To answer these questions, we should understand that markets and their promotion are inherently undemocratic when we think about democracies as more than just majority rules decision-making. The theory behind majoritarian decision-making is to ensure that each person has some degree of self-determination in their governance. If decisions are being made that will impact a person’s life and well being, then they deserve a fair opportunity to shape that decision. For this to work, every participant in the democratic process must have relatively equal authority over decision-making. If things become too unbalanced, that self-determination is lost. Markets fundamentally create inequalities, of monetary capital, but also cultural capital. Thus markets are fundamentally opposed to democracy. That doesn’t mean that democracies can have no markets, as some degree of inequality is reasonably expected, and the tradeoffs might be at least worth considering. The fact remains that building a privileged position for business into the very framework of democratic governance would eventually undermine that democracy.
While Musk’s idea for democratic governance of Mars is clearly flawed, what I hope he has succeeded in by presenting it is to start a much more robust conversation about how, not just Mars, but the endeavor of interplanetary spaceflight more generally, should be governed. This conversation should not be limited to how democracy would work on some other planet, but also how the governance of spaceflight here on Earth sets the foundation for the future of humans and their governance on other planets. In one of his more radical essays, economist and political scientists Charles Lindbloom outlines how markets act like “prisons,” preventing even the most beneficial reforms through a system of automatic punishments. Spaceflight is not immune from this influence. The private sector has gained more and more control over governance of spaceflight, as the fear of job loss, or loss of competitiveness in high tech sectors to other countries has caused law makers to make more and more concessions to aerospace companies (both dominant contractors and so call NewSpace). If we truly care about promoting interplanetary democracy, we must understand that undemocratic decision-making on Earth will almost certainly lead to undemocratic governance elsewhere.

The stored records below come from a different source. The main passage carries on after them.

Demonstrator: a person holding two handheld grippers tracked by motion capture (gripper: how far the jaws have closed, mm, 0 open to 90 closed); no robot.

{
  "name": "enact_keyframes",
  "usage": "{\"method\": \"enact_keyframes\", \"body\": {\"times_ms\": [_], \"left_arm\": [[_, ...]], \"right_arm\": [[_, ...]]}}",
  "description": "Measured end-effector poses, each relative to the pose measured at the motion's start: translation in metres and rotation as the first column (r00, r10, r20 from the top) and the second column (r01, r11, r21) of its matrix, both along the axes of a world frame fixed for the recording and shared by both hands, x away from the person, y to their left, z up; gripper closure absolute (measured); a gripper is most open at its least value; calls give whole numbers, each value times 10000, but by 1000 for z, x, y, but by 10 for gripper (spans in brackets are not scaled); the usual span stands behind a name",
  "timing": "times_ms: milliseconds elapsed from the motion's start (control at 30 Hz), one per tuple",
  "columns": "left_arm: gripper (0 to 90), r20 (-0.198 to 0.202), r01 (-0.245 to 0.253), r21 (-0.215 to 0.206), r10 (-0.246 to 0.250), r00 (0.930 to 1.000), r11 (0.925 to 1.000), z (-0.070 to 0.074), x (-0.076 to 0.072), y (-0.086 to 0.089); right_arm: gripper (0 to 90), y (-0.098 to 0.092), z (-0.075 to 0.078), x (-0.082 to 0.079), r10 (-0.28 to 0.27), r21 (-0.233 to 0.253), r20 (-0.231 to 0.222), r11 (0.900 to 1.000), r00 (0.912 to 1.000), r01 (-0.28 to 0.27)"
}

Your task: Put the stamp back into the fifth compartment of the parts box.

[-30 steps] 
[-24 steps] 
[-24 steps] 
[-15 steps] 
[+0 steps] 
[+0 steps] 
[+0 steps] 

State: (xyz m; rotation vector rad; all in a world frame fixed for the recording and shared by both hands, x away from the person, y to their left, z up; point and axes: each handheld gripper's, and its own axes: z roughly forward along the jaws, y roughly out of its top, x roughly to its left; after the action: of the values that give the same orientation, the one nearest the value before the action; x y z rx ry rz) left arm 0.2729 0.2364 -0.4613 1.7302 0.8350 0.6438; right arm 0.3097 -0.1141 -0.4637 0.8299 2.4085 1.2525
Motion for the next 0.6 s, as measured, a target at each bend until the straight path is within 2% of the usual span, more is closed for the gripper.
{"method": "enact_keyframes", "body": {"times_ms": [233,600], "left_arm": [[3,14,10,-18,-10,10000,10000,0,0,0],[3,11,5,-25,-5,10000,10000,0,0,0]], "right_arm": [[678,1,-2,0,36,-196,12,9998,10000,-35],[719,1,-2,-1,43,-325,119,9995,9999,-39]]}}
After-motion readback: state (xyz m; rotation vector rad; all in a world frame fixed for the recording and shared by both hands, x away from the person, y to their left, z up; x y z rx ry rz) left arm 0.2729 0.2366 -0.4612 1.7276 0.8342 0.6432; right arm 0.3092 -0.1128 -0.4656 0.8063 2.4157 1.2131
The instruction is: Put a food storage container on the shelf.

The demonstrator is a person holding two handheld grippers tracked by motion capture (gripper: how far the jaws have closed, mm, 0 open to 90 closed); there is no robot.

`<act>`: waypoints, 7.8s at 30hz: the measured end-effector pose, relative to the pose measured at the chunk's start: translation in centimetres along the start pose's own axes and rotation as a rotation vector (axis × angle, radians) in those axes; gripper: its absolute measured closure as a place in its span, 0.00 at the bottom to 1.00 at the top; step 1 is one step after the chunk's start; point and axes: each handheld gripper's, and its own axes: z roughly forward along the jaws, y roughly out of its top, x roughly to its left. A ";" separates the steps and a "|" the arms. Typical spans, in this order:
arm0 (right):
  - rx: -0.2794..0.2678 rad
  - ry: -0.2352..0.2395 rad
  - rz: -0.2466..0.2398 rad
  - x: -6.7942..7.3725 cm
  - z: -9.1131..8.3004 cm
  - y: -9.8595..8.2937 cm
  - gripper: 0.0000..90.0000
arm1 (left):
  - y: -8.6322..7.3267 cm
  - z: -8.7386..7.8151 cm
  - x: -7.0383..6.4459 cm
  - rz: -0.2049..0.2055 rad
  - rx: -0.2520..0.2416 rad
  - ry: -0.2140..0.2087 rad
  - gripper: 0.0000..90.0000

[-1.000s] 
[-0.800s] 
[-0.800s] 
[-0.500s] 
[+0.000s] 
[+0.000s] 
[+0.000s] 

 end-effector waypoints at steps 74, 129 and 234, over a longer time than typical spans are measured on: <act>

There has been almost no public debate about the appropriate future of spaceflight in the U.S. or elsewhere. Spaceflight enthusiasts, such as me, assume that interplanetary travel is a good thing to do, but who has made this decision? It has certainly not been made democratically, and if we are truly to be dedicated to the principles of democracy, then even that undesirable (to us) option should be left on the table for consideration. Most important decisions about spaceflight are made by technical and business experts. I think it is high time that spaceflight decision-making be made more public.